15218 WU BORHEN

Tagged in Imaging / Ultrasound / Radiology

Adult colo-colic intussusception caused by colonic lipoma: a rare case report diagnosed by emergency point care of ultrasound 

A 47 years old male without any underlying diseases came to our emergency department because of acute abdominal pain lasting for 12 hours. He described the pain started gradually and localized at hypogastric area of abdomen. The character of pain was dullness and intermittently cramping without associated vomiting or diarrhea. Physical examination revealed localized tenderness mainly at the left lower quadrant(LLQ) and mid-abdomen without rebound tenderness.

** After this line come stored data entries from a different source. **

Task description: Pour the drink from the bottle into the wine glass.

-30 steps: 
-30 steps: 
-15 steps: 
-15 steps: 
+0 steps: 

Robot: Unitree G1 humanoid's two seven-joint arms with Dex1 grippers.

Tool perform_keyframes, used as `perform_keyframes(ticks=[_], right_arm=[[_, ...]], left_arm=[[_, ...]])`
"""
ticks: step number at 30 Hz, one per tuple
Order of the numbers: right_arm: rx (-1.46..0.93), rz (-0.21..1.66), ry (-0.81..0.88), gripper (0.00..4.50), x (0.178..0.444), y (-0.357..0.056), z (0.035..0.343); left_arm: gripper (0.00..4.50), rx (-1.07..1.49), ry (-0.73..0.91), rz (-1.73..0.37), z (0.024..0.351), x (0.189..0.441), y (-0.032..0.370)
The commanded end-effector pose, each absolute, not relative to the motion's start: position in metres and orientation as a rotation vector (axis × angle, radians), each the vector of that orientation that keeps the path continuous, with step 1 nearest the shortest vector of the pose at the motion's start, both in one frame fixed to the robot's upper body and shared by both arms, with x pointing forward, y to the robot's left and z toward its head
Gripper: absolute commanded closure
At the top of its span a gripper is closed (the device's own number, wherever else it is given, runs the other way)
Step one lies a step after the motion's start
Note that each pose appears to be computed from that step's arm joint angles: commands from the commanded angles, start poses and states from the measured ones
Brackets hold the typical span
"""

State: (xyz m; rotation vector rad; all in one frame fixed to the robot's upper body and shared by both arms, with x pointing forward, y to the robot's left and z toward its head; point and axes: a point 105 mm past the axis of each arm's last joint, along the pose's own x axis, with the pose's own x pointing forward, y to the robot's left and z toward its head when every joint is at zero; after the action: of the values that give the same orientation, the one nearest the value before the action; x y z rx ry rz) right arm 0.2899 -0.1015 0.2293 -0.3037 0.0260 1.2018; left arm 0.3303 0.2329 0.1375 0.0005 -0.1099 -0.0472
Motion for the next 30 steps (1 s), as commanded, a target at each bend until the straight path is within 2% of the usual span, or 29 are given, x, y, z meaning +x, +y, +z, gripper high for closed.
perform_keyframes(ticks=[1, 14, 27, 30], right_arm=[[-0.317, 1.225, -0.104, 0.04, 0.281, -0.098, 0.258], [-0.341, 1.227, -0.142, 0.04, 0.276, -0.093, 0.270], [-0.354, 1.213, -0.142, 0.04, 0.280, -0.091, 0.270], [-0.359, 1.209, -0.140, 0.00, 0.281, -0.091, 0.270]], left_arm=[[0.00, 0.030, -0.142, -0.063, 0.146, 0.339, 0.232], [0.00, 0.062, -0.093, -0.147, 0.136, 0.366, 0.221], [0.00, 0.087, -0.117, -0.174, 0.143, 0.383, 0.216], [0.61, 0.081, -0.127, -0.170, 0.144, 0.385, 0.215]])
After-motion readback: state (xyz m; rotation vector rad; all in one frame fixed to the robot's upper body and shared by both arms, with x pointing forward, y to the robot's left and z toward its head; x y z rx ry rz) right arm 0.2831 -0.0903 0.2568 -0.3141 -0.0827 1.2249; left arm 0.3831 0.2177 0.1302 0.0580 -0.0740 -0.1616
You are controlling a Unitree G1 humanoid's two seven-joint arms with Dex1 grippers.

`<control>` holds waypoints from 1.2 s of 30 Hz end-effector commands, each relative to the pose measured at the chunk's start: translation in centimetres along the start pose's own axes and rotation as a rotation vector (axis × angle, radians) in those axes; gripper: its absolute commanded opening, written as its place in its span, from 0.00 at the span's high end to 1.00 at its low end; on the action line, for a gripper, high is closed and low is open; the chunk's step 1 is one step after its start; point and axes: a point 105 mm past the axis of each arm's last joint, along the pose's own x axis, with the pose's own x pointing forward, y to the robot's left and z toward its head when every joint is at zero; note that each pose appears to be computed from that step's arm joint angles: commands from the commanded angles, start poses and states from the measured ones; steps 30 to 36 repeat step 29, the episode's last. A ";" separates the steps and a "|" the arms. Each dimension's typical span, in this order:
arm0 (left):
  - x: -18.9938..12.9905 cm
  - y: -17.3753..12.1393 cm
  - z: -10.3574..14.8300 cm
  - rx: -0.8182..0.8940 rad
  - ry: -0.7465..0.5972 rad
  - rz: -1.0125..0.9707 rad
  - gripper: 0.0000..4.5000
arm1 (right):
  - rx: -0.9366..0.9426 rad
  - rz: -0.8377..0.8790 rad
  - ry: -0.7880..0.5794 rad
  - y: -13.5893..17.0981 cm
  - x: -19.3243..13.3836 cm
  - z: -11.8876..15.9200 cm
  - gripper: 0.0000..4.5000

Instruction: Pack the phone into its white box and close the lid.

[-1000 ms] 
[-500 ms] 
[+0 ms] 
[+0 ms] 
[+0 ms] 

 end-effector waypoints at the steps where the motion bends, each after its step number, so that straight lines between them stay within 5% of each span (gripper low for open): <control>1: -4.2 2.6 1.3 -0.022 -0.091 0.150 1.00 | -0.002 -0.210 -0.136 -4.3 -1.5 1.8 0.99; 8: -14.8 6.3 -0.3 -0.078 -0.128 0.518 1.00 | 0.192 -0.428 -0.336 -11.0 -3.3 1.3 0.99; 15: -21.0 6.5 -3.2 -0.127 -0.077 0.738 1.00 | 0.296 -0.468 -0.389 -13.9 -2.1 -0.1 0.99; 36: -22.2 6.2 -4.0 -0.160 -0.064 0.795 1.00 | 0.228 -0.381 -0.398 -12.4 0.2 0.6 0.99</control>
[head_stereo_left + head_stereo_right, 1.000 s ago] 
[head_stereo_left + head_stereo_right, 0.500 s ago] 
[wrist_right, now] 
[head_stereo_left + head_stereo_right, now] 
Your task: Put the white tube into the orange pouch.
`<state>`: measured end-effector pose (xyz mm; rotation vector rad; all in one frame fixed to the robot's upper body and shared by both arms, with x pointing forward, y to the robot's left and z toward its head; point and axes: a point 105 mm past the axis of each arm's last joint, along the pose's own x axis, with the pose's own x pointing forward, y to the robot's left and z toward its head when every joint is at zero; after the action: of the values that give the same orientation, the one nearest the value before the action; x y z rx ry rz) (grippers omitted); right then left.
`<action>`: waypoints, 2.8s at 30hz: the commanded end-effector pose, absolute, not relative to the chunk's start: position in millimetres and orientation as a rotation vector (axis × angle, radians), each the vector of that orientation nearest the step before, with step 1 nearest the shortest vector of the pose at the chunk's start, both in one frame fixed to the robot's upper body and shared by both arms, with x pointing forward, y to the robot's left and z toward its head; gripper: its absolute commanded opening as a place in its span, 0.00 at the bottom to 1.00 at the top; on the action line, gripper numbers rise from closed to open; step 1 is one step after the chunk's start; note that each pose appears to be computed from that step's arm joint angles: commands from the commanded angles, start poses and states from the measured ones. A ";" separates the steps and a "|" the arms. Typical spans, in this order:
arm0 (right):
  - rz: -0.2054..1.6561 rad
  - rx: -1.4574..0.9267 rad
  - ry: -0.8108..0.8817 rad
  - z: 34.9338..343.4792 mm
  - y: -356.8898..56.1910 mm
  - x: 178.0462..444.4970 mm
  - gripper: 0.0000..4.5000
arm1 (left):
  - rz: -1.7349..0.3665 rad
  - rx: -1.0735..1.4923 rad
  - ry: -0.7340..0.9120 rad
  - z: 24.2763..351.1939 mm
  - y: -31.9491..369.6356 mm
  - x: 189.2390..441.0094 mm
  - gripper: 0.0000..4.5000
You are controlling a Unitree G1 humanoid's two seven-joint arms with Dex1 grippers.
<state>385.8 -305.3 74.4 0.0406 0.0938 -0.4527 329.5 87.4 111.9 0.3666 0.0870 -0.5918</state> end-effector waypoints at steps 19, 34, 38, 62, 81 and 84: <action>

The location of the pain in low abdomen and LLQ tenderness made us think that he might have sigmoid colon diverticulitis or left urolithiasis. But the emergency point of care ultrasound could only see little ascites at LLQ, there were no hydronephrosis or signs of diverticulitis.

Discovering little ascites urged us to seek where the problem was. So we scanned his abdomen more thoroughly including the liver, gall bladder, kidney and gastrointestinal tract and found more ascites in the Morrison’s pouch and an intestinal target lesion at the mid abdomen. Tracing this target lesion, we saw a hyperechoic tumor measured about 5 centimeter in diameter with fatty component. Under the impression of intussusception, the subsequent abdominal computed tomography(CT) proved a transverse colo-colonic intussusception caused by a huge lipoma.

An adult intussusception is a rarely seen abdominal emergency. And because it onsets insidiously and the presenting symptoms are nonspecific, the majority of cases are diagnosed lately after it causes bowel obstruction and small bowel ileus. In our case, we performed point of care ultrasound in the emergency in the first place and made the right diagnosis before small bowel ileus happened, on the other hand, it prevented the patient suffered from more serious symptoms of bowel obstruction and subsequent intestinal ischemia and infection. Interestingly, the patient complained about low abdominal pain throughout the event but not mid-abdominal pain where the lesion was located. This could be explained by the embryologic development theory that transverse colon belongs to hindgut and causes hypogastric pain as the initial symptom. And his LLQ tenderness could be related to peritoneal irritation by ascites.

We think that understanding the pathophysiology of abdominal pain plus properly trained and skillful use of point of care ultrasound is imperative in diagnosing and treating patients with abdominal pain in the emergency department.